How does the plane fly?

The basic thing is to overcome two forces that stick the “bichão” to the earth. The first is air resistance against the plane or any moving object. To overcome it, planes use propellers, turbines or rockets to achieve thrust greater than resistance. The second is the aircraft’s own weight. In this case, it is necessary to create a force more powerful than the weight to push the plane upwards – the thrust. Easy? Not so much, if we remember a principle of physics translated by the Englishman Isaac Newton: every action generates a reaction of the same intensity, but in the opposite direction. That is, whenever the early inventors forced the plane upwards (thrust), the response was an equal force downwards (weight). And the plane did not fly. The solution appeared in another principle of physics, enunciated by the Swiss Daniel Bernoulli: when the speed of air passing over a surface increases, the pressure decreases. Then the engineers designed wings so that air passed faster at the top and slower at the bottom. With that, the pressure on the top of the wing gets smaller, and on the bottom it gets bigger, right? This pressure difference “sucks” the wing upward, generating enough thrust to make the plane lift. In the air, movable paddles help control lateral and up and down movements, as you see below.

Walking on clouds
Pressure difference pushes the aircraft upwards and makes it take off

1. To get an airplane off the ground, the first thing to do is overcome air resistance to moving objects. For this, the aircraft needs to be propelled by propellers, rockets or turbines. The latter perform two actions: first, they suck air in with a large propeller, like a giant exhaust fan.

2. After sucking in air, the turbines expel this air from the other side, compressed and accelerated by several smaller propellers. The super-compressed and accelerated air coming out of the turbine generates a force in the opposite direction, which “pushes” the plane forward, making it overcome air resistance.

3. Once air resistance has been overcome, it’s time to overcome the weight of hundreds of tons that holds the plane to the ground. Who will do this are the wings, specially designed to create a powerful thrust (force that pushes the plane upwards)

4. The most used wing on commercial planes has a curved top and a straight bottom. This type of construction induces a difference in speed in the passage of air: the air from above passes faster, as it travels a longer path in the same time as the air from below, which passes more slowly.

5. The difference in velocity in the air passage causes the pressure on top of the wing to be less than that on the bottom. As a result, the weight force (acting toward the ground) becomes less than the buoyant force (acting upward). And the plane starts to fly!

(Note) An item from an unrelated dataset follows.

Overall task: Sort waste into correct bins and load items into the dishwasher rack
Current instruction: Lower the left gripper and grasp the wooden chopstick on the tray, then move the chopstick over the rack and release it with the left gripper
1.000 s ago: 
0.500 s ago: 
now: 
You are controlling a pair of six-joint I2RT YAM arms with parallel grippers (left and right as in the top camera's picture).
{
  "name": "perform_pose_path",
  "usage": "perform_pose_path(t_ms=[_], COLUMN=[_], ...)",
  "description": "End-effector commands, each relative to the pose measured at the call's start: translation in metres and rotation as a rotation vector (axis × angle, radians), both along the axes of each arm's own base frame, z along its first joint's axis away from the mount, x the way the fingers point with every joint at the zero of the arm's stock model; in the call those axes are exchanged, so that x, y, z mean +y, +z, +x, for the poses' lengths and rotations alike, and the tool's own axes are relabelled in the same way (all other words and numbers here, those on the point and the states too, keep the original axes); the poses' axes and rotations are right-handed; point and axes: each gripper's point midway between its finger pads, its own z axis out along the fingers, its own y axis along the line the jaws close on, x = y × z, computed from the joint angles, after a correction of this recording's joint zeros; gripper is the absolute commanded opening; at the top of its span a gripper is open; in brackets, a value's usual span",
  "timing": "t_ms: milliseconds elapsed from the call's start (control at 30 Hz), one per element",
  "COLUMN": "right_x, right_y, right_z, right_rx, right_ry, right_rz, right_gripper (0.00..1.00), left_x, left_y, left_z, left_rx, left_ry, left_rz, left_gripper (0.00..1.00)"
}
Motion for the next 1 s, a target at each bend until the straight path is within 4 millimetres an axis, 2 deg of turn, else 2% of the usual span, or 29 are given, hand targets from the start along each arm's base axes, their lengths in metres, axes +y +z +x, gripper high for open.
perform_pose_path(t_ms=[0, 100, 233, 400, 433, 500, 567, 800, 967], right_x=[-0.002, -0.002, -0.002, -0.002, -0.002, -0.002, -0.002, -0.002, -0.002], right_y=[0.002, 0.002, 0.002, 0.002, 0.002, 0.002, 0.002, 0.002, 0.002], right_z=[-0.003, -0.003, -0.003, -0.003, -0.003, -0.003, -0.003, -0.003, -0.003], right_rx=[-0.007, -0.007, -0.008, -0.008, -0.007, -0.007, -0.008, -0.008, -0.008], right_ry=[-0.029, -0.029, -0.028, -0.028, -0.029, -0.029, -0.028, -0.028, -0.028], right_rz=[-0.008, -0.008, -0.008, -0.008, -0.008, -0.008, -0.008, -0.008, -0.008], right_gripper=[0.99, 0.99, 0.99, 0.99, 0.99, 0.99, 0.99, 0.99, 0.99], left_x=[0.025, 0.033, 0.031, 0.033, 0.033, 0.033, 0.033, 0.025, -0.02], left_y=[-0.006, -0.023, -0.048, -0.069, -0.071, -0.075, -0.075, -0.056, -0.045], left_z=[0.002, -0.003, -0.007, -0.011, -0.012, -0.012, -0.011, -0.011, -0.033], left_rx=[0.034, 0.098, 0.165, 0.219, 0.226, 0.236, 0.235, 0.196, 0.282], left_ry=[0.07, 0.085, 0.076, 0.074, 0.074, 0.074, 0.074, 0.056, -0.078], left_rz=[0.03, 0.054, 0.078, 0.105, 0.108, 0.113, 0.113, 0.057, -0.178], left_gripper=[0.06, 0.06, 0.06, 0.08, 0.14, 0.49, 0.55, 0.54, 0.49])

6. So that the pilot can control the angle of ascent or descent and make adjustments to the plane’s speed, the wings have movable blades called flaps. They change the direction of air passage, changing the pressure difference on the wing and, consequently, the thrust of the plane.

7. Finally, the plane does not lose direction thanks to the wing that is standing on the back, the vertical stabilizer. It keeps the aircraft in a straight line. The stabilizer also has a flap, called the rudder, which is moved whenever the pilot wants to turn the aircraft left or right.